- **TASK TO COMPLETE**: The output is the lines below from the one with "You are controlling" through the one with "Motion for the", both included, printed exactly and with no other line.
◆ ◆ ◆ ◆ ◆
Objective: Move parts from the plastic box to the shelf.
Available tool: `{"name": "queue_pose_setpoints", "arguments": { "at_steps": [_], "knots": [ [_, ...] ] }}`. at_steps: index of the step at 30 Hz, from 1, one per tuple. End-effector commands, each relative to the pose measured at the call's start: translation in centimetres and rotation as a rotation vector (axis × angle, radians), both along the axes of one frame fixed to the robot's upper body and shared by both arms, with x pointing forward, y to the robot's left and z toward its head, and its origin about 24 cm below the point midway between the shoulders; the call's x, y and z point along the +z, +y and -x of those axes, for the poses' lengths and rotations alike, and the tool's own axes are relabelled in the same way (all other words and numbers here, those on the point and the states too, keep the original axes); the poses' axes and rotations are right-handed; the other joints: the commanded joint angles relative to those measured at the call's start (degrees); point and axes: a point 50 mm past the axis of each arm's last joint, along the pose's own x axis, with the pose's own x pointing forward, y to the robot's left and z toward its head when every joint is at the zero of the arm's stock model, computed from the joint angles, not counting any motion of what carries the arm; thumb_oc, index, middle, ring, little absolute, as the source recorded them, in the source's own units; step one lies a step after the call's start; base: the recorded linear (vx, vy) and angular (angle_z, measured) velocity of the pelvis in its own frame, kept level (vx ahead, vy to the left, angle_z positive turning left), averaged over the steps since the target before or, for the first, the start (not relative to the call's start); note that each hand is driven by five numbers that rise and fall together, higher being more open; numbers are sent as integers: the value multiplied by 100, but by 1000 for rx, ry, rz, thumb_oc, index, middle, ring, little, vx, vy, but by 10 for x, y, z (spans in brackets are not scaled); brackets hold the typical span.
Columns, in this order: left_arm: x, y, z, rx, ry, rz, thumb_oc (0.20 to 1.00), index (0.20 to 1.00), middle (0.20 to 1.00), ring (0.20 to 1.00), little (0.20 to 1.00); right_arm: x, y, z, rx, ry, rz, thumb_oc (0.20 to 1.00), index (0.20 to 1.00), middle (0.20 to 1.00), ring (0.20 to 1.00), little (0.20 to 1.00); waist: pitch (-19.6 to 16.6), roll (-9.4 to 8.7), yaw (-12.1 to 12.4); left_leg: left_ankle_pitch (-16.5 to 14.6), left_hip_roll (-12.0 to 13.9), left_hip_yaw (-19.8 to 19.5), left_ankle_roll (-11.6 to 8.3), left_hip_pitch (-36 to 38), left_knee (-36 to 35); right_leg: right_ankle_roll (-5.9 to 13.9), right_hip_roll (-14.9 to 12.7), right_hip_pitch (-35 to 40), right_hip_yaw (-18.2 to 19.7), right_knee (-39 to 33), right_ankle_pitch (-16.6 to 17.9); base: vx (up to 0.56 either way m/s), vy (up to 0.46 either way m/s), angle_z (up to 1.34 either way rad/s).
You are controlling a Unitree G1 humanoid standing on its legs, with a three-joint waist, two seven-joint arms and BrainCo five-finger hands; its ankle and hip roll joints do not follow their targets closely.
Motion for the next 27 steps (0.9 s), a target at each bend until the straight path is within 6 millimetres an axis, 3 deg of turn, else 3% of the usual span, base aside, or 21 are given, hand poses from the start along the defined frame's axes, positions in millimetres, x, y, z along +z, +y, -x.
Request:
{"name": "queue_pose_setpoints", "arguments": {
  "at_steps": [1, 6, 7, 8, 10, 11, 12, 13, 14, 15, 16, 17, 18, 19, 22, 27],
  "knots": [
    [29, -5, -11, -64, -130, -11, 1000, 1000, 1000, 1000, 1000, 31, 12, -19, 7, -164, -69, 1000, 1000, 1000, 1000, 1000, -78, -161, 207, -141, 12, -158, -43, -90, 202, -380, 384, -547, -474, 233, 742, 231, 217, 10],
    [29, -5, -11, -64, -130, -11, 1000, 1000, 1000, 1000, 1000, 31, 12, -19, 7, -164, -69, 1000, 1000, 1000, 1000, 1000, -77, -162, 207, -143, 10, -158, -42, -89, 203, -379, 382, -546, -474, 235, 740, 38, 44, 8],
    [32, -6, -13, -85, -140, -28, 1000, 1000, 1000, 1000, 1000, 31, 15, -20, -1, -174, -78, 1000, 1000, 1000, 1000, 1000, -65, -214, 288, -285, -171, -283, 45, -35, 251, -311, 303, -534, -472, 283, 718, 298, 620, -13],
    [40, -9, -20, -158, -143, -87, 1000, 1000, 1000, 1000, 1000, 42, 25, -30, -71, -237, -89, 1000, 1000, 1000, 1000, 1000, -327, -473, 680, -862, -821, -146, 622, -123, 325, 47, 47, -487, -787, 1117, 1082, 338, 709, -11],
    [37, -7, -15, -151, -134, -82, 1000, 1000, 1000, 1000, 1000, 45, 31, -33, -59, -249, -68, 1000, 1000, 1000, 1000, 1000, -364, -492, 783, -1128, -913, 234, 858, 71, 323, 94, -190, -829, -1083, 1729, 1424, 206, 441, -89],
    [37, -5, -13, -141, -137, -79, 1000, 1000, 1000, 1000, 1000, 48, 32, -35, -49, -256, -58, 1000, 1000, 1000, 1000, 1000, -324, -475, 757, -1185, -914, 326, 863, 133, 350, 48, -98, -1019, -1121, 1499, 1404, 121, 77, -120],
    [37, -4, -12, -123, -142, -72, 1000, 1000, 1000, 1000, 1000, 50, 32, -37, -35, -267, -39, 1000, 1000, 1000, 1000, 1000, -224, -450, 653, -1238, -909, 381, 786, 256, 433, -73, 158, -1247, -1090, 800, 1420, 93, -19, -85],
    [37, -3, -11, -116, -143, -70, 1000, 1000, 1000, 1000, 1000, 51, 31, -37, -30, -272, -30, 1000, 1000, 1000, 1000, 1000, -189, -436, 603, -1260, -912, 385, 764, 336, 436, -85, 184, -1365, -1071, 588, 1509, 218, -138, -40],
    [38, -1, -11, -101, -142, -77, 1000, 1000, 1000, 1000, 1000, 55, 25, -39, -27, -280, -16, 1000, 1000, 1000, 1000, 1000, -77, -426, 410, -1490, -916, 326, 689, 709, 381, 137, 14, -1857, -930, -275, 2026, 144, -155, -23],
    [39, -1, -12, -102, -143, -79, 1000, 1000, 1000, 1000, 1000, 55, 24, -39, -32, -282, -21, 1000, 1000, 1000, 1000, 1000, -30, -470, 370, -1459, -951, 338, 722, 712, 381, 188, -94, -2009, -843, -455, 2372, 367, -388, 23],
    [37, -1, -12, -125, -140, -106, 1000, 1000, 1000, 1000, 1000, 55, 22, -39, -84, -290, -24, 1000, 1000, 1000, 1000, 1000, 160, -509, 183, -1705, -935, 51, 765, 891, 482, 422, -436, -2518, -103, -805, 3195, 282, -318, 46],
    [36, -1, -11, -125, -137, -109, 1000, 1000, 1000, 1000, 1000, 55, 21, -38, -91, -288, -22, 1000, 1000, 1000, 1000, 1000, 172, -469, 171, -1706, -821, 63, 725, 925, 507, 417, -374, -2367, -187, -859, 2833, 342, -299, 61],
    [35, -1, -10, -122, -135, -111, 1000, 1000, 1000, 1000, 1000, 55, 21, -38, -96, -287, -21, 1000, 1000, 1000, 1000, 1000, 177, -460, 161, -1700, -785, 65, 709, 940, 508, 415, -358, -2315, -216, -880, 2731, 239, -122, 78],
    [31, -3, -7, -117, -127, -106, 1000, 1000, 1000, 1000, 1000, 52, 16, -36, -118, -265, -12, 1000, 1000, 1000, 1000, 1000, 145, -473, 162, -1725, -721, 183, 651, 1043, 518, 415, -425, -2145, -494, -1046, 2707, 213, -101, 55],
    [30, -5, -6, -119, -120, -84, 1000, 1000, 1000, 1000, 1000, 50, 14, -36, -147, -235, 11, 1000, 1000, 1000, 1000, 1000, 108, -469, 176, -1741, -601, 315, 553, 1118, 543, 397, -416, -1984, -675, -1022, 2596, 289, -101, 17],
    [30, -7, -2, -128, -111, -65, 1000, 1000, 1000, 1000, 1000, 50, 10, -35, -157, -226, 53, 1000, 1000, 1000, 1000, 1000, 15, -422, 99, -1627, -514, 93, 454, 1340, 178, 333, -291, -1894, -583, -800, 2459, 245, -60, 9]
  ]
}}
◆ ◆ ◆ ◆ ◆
- **ANSWER FOR THIS EXERCISE**:
You are controlling a Unitree G1 humanoid standing on its legs, with a three-joint waist, two seven-joint arms and BrainCo five-finger hands; its ankle and hip roll joints do not follow their targets closely.
Motion for the next 27 steps (0.9 s), a target at each bend until the straight path is within 6 millimetres an axis, 3 deg of turn, else 3% of the usual span, base aside, or 21 are given, hand poses from the start along the defined frame's axes, positions in millimetres, x, y, z along +z, +y, -x.

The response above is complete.